▸ ASSIGNED TASK: Starting at the first line of the records and stopping at the line that contains "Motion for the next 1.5", transcribe every line exactly and leave out the pictures.

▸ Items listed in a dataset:

^^^^^^^^

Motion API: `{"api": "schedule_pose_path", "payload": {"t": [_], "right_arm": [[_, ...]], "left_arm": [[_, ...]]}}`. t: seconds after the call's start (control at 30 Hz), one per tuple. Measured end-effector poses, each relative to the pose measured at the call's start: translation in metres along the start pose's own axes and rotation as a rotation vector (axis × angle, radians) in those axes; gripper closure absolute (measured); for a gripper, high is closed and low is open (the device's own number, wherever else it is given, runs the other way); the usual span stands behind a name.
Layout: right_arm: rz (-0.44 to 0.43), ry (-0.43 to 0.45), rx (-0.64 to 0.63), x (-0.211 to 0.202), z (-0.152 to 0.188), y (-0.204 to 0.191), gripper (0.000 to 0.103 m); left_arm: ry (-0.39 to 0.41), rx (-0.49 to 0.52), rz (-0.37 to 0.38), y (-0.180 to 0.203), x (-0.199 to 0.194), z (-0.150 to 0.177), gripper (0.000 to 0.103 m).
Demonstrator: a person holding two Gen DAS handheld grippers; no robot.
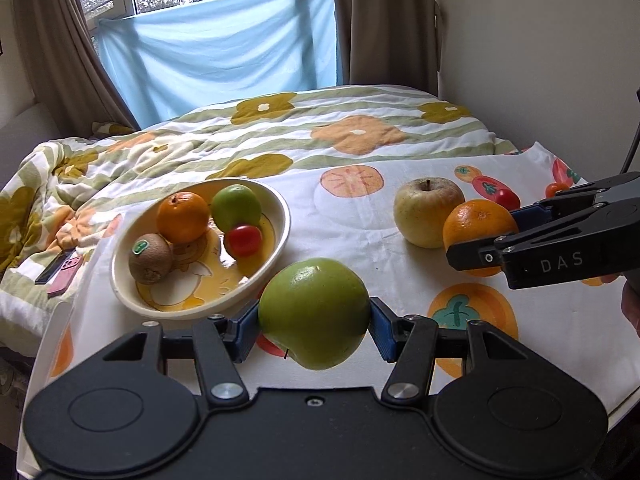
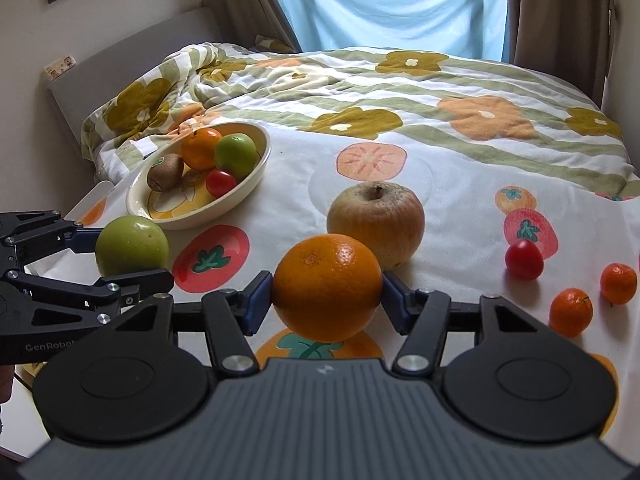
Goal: Organize fruits
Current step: 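Carry the green apple and large orange over the duck bowl with both tools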
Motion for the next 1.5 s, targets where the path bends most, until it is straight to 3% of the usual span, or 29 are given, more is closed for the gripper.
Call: {"api": "schedule_pose_path", "payload": {"t": [0.33, 0.67, 1.1, 1.5], "right_arm": [[-0.004, 0.02, 0.0, 0.006, -0.034, -0.045, 0.03], [0.008, 0.043, 0.048, 0.035, -0.07, -0.082, 0.03], [0.092, 0.033, 0.131, 0.07, -0.079, -0.085, 0.03], [0.145, 0.025, 0.17, 0.085, -0.083, -0.081, 0.03]], "left_arm": [[0.044, 0.008, -0.031, -0.061, -0.007, -0.025, 0.042], [0.022, 0.088, 0.023, -0.102, 0.026, -0.043, 0.042], [-0.025, 0.212, 0.146, -0.102, 0.086, -0.045, 0.042], [-0.092, 0.323, 0.195, -0.096, 0.1, -0.03, 0.04]]}}
Point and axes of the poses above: each gripper's, at about its wrist camera, not at the fingertips, and x roughly the way its jaws point, y to its right, z to its underside, the point moved 6 cm from there along x, roughly the way its jaws point, and after that the axes turned 7 degrees about -x, right-handed, at the moved point
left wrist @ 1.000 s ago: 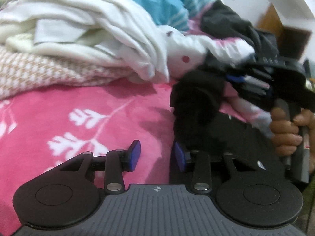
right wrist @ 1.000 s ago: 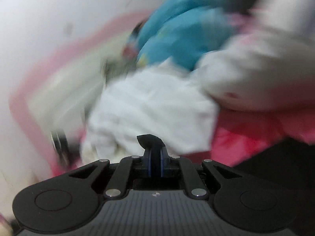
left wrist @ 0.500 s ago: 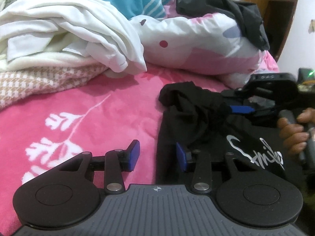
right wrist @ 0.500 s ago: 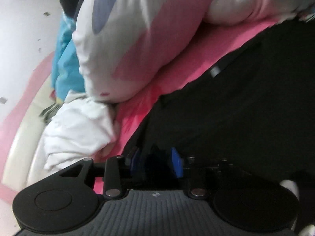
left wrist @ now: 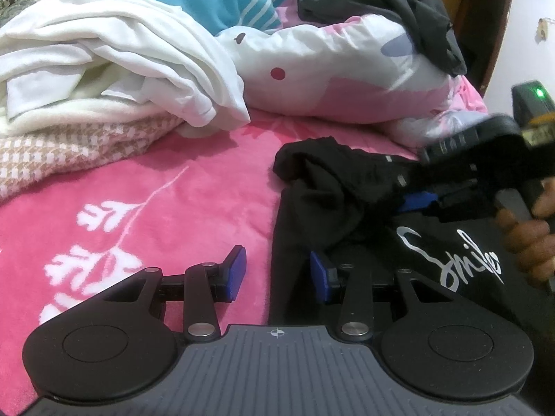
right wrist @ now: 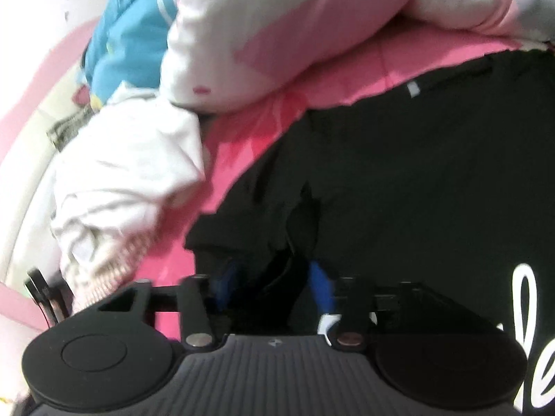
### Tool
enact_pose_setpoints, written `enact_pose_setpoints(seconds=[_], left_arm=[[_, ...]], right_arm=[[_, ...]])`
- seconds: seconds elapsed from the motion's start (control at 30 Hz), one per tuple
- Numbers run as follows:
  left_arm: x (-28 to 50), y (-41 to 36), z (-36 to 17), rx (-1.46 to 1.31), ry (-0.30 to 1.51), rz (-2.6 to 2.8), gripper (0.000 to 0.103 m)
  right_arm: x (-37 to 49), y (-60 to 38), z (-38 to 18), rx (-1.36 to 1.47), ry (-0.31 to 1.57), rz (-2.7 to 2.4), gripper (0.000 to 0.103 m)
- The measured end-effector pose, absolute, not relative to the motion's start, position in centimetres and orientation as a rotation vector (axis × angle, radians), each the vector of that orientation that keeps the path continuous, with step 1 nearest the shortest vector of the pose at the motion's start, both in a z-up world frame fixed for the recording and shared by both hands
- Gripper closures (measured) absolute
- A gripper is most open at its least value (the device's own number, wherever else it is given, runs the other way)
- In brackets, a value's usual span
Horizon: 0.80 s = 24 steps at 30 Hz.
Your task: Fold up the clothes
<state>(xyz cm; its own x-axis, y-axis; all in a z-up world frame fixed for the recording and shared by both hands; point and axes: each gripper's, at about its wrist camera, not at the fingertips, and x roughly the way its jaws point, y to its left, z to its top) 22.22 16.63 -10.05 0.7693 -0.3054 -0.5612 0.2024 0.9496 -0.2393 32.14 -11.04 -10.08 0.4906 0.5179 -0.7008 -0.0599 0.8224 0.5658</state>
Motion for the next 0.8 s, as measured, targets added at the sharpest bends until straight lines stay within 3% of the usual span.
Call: enact_pose_setpoints(seconds=[0.27,0.4,0.47,0.5,0.8], left_arm=[[22.1,16.7,-10.1,-0.157,0.639,-0.285,0.063],[22.2,16.6,-10.2,-0.153,0.645,-0.289,0.063],[22.2,16.6,-10.1,-0.153,0.642,-0.294,0.063],[22.1,16.7,-10.1,-0.154,0.640,-0.298,0.063],[21.6,17.3,-9.5,-0.190,0.579,-0.337,0.062]], right_arm=[[30.4,-13.4,-11.4,0.604,0.990,0.327,0.095],[30.7,-13.5,-11.3,0.663,0.997,0.343,0.078],[30.8,-13.2,-11.3,0.630,0.989,0.342,0.086],[30.9,-13.0,-10.7,0.617,0.971,0.354,0.100],[32.5,-7.1,-3.7,0.414,0.822,0.534,0.102]])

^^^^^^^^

▸ EXERCISE RESULT:
Motion API: `{"api": "schedule_pose_path", "payload": {"t": [_], "right_arm": [[_, ...]], "left_arm": [[_, ...]]}}`. t: seconds after the call's start (control at 30 Hz), one per tuple. Measured end-effector poses, each relative to the pose measured at the call's start: translation in metres along the start pose's own axes and rotation as a rotation vector (axis × angle, radians) in those axes; gripper closure absolute (measured); for a gripper, high is closed and low is open (the device's own number, wherever else it is given, runs the other way); the usual span stands behind a name.
Layout: right_arm: rz (-0.44 to 0.43), ry (-0.43 to 0.45), rx (-0.64 to 0.63), x (-0.211 to 0.202), z (-0.152 to 0.188), y (-0.204 to 0.191), gripper (0.000 to 0.103 m); left_arm: ry (-0.39 to 0.41), rx (-0.49 to 0.52), rz (-0.37 to 0.38), y (-0.180 to 0.203), x (-0.199 to 0.194), z (-0.150 to 0.177), gripper (0.000 to 0.103 m).
Demonstrator: a person holding two Gen DAS handheld grippers; no robot.
Goal: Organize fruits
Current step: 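Carry the green apple and large orange over the duck bowl with both tools
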Motion for the next 1.5 s, targets where the path bends most, until it is straight to 3% of the usual span, or 29 are given, more is closed for the gripper.

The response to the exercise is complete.